* **Assigned task**:
For the listing below, return the line containing "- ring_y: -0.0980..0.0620", the line containing "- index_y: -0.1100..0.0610", and all lines in between, exactly as written and nothing else.

* **Dataset section**:
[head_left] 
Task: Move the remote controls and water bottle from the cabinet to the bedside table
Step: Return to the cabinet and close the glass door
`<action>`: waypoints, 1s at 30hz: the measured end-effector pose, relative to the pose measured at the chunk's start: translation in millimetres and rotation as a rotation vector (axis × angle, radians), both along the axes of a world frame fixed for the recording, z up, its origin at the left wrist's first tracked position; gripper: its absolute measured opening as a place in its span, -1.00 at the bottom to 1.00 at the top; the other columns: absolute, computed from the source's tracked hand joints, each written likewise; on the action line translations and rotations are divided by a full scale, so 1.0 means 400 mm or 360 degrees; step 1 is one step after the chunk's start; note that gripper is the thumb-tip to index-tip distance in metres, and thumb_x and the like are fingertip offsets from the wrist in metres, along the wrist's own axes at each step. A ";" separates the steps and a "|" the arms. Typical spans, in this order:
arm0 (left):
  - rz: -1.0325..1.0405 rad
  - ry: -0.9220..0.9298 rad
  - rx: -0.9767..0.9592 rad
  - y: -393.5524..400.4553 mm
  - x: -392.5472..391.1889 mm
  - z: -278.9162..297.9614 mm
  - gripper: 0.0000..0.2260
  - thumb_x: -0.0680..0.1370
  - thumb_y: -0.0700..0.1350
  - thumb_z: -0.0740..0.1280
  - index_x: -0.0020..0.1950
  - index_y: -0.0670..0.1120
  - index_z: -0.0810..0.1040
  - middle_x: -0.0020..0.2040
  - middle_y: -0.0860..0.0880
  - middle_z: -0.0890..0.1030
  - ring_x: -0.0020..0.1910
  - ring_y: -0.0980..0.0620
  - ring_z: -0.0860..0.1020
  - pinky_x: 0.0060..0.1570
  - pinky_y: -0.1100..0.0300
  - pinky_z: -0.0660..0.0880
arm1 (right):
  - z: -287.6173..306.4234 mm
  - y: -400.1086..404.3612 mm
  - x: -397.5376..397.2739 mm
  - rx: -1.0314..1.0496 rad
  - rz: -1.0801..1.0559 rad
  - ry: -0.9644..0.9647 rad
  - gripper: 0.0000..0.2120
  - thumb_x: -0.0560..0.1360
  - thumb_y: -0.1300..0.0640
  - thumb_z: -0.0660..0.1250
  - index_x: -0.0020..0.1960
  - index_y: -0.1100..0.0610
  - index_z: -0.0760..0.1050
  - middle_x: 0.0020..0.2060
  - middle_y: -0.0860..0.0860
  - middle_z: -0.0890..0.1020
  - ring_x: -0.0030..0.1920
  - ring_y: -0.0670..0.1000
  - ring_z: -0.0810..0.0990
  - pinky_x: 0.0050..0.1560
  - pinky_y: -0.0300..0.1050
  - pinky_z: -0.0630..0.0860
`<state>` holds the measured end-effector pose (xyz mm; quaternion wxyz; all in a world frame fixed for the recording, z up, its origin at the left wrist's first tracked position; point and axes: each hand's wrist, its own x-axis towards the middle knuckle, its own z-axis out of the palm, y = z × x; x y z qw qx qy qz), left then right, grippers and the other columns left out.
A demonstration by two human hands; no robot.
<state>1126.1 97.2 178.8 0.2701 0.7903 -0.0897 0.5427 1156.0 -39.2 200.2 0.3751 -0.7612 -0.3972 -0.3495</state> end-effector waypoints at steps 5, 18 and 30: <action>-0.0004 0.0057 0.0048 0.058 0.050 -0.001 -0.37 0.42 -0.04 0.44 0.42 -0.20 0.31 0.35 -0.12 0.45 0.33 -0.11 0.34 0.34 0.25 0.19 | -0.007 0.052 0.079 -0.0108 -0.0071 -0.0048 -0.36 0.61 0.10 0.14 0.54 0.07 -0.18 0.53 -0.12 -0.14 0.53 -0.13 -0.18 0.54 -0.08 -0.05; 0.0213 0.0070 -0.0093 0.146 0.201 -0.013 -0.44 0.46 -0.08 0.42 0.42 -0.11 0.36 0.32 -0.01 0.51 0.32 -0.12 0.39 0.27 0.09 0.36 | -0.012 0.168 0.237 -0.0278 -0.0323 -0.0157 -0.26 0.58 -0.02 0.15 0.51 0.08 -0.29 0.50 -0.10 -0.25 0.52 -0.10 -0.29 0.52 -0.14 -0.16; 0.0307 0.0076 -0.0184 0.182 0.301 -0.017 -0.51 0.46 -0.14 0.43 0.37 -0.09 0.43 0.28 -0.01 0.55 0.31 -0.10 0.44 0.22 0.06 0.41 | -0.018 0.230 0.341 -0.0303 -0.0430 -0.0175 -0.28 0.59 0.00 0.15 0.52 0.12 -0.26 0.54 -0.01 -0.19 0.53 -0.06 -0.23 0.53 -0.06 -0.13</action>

* **Written response**:
  - ring_y: -0.0980..0.0620
  - ring_z: -0.0860..0.1020
  - pinky_x: 0.0060..0.1570
  - pinky_y: -0.1100..0.0300
  - pinky_z: -0.0660..0.0880
arm1 (right):
  - z: -287.6173..306.4234 mm
  - y: -400.1086..404.3612 mm
  - x: -397.5376..397.2739 mm
  - rx: -1.0314..1.0496 rad
  - rz: -1.0801..1.0559 rad
  - ry: -0.9644..0.9647 rad
  - gripper: 0.0000..0.2120
  - thumb_x: -0.0560..0.1360
  - thumb_y: -0.1300..0.0640
  - thumb_z: -0.0660..0.1250
  - index_x: -0.0020..0.1960
  - index_y: -0.1100..0.0610

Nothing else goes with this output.